When Garrett comes up with an audacious plan to buy the historical Bankers Building in downtown Los Angeles—the execution of which director George Nolfi (The Adjustment Bureau) gives a recognizable heist-movie flavor—the film’s stock characterizations do prove reasonably entertaining. If Steiner is to successfully negotiate a deal with the city’s business moguls, he needs to both think and act like a born-into-wealth banker, which in this case requires a month of training from each of the principal characters: math lessons from Garrett, golf practice with Morris, and etiquette instruction from Eunice. All told, this is the film’s most briskly entertaining section, even if it does play something like second-rate Soderbergh.

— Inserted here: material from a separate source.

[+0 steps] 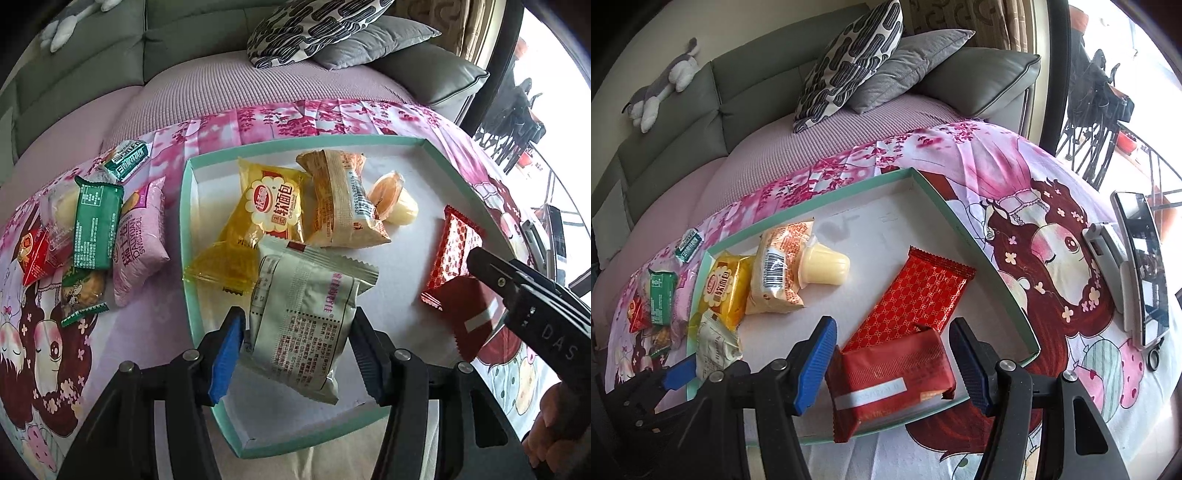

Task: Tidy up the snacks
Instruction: 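Open the left tool releasing the white pouch in the tray while the right tool releases the red box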

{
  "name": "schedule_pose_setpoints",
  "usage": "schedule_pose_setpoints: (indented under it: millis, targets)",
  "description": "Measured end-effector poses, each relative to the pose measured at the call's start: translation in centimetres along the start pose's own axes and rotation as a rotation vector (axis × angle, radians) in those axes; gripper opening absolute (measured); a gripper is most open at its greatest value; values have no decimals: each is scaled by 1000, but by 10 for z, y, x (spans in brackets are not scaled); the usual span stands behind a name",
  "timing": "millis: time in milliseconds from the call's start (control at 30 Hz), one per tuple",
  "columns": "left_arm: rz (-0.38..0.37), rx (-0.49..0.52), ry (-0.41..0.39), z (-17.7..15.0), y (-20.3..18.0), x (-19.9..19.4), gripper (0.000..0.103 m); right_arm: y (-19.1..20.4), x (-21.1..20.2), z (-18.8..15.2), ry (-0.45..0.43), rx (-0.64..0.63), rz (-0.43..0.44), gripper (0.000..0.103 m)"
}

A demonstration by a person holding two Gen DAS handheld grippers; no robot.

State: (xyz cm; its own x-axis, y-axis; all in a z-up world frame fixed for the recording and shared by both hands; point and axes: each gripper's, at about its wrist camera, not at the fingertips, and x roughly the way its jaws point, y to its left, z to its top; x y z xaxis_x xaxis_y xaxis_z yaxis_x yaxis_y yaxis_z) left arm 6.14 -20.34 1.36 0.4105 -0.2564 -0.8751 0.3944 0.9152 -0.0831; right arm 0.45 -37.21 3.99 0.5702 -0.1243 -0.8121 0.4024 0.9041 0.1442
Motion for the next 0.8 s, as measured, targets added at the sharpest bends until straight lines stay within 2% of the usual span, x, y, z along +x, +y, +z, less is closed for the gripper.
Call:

But Nolfi doesn’t do quite so well once The Banker jumps forward to 1963, when Garrett returns to his hometown of Willis, Texas, and convinces Morris and Steiner to help him buy the local Mainland Bank (which he isn’t even allowed to step into as a Black man), allowing them to approve loans for Black families and businesses in need. There’s still some excitement in seeing the trio get one over on their country’s racist system (not to mention the various bigots that prop it up), even as we can guess that their success won’t last, and Garrett moves closer to that dreaded congressional hearing. As Joe remarks, “Even a rigged game’s fun to play.” But one also gets the impression of a story that’s been aggressively sanded down, its rough realities smoothed out into a conventionally rousing narrative. (The persons that Garrett and Morris give out loans to, for instance, are uniformly stock types, abstract figures designed to stoke the viewer’s indignation and nothing else.)

Granted, Garrett’s remarkable story is rousing, rightly spotlighting the discriminatory practices that the Fair Housing Act of 1968 eventually overturned but whose effects are still felt today. When it comes to the larger financial system that Garrett was nonetheless forced to work within, however, The Banker effectively equates the American Dream with “access to capital,” and often streamlines its story to remove any potential ambivalence (if not outright antipathy) toward this belief. Just as it reduces Garrett’s character to a few tenacious traits, the film, in presenting his inspiring story, loses perspective on the broader picture.